Records from a data source
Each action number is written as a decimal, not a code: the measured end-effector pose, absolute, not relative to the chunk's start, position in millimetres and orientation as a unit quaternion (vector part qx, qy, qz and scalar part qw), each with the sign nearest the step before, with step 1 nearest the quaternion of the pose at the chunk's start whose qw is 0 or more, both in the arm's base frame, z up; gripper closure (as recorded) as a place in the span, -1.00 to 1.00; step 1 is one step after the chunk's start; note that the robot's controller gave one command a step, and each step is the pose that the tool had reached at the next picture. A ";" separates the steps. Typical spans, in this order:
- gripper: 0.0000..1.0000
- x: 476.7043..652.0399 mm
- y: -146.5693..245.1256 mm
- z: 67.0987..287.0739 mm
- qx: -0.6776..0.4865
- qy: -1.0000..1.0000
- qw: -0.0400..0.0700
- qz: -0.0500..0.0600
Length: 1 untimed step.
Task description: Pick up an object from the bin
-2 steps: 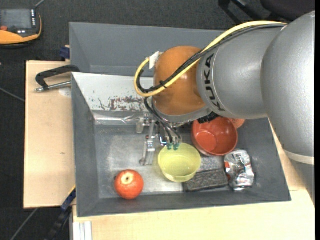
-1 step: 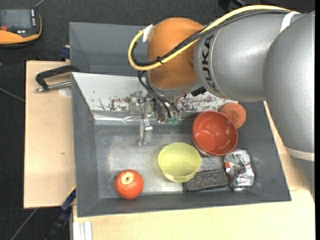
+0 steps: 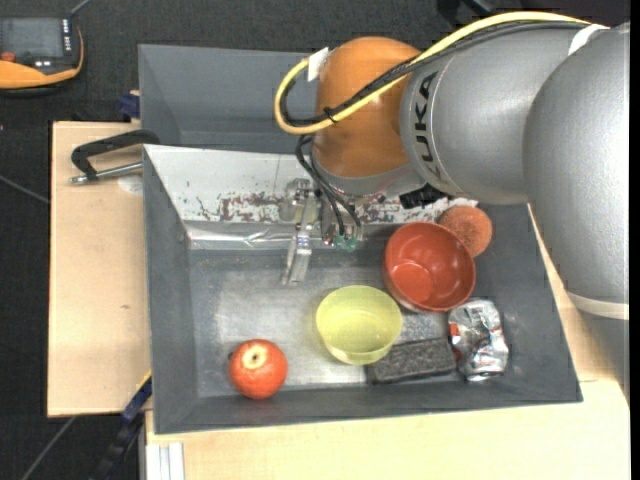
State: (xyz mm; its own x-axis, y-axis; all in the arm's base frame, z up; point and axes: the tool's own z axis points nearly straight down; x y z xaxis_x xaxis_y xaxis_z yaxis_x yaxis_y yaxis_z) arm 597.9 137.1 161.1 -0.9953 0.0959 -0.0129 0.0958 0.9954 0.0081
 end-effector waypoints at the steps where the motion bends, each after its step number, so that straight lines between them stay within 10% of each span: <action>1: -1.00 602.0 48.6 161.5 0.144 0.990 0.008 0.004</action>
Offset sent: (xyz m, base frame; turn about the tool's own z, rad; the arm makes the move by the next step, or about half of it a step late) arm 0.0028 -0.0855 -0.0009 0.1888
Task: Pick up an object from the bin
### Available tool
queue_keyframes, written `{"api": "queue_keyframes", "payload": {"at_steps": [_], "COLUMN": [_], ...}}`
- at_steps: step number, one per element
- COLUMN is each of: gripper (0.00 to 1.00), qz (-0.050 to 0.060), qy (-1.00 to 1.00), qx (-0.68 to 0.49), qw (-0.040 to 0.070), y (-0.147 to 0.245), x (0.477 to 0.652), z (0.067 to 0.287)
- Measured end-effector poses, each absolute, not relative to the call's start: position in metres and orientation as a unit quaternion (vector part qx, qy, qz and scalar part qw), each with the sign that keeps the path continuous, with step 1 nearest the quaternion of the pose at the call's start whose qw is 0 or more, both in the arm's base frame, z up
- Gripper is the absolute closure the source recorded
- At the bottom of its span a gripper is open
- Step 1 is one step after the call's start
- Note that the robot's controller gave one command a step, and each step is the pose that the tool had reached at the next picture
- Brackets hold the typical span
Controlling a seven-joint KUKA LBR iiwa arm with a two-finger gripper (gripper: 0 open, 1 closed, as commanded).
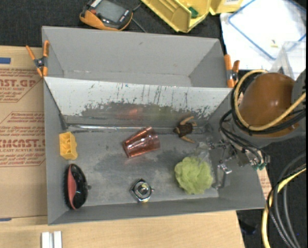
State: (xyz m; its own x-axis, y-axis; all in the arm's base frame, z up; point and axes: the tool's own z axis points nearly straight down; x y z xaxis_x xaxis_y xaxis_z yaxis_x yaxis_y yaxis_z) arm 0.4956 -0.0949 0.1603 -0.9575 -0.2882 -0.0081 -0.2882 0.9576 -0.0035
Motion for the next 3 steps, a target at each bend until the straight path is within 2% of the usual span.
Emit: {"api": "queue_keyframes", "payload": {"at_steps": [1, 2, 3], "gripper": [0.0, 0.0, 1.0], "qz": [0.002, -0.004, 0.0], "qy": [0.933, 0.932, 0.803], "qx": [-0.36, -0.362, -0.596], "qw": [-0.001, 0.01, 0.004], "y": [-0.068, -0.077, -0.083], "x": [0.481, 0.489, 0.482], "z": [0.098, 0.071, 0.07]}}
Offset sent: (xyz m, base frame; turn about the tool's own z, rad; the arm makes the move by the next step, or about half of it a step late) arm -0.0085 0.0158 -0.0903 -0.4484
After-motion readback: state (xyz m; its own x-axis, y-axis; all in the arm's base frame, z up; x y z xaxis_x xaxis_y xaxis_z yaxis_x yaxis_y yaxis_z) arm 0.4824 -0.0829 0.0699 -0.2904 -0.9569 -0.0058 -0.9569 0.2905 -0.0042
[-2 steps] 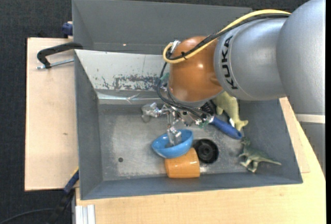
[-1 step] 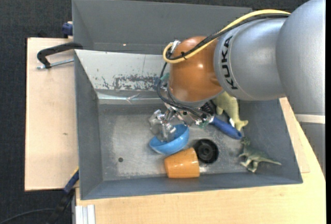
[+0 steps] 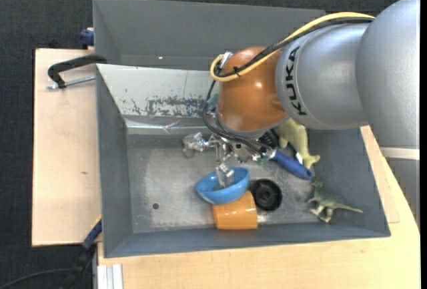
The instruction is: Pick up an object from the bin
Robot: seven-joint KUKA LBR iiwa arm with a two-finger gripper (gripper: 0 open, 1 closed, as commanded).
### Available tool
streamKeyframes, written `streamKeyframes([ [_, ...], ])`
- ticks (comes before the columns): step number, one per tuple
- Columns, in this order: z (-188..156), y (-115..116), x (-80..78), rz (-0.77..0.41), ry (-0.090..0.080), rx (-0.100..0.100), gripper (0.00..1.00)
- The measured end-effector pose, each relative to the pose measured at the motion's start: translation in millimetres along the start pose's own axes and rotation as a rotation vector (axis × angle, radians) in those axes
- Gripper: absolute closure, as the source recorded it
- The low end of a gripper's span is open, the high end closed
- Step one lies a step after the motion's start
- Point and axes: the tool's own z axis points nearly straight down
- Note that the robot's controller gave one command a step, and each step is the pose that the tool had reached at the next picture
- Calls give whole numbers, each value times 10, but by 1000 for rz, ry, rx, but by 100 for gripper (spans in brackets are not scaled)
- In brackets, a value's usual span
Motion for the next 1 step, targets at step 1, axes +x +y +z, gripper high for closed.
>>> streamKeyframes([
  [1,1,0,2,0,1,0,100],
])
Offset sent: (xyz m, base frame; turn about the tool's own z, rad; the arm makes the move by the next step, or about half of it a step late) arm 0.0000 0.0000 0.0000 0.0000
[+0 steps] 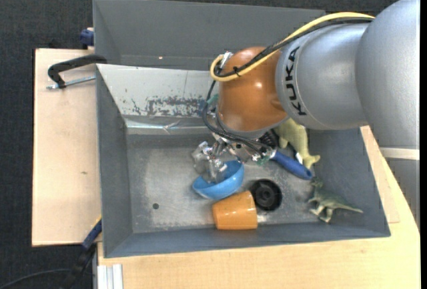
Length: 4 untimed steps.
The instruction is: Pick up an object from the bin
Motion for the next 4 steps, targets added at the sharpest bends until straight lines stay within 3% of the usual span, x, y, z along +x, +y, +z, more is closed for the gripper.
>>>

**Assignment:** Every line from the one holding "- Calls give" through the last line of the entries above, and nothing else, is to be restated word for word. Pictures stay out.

**Task solution:**
- Calls give whole numbers, each value times 10, but by 1000 for rz, ry, rx, but by 100 for gripper (spans in brackets are not scaled)
- In brackets, a value's usual span
Motion for the next 1 step, targets at step 1, axes +x +y +z, gripper high for closed.
>>> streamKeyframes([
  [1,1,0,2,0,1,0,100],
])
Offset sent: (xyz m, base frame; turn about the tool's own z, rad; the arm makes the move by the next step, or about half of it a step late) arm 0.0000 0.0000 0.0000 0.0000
[+0 steps] 
Length: 4 untimed steps.
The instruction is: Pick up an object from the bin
Motion for the next 4 steps, targets added at the sharpest bends until straight lines stay within 3% of the usual span, x, y, z along +x, +y, +z, more is closed for the gripper.
>>>

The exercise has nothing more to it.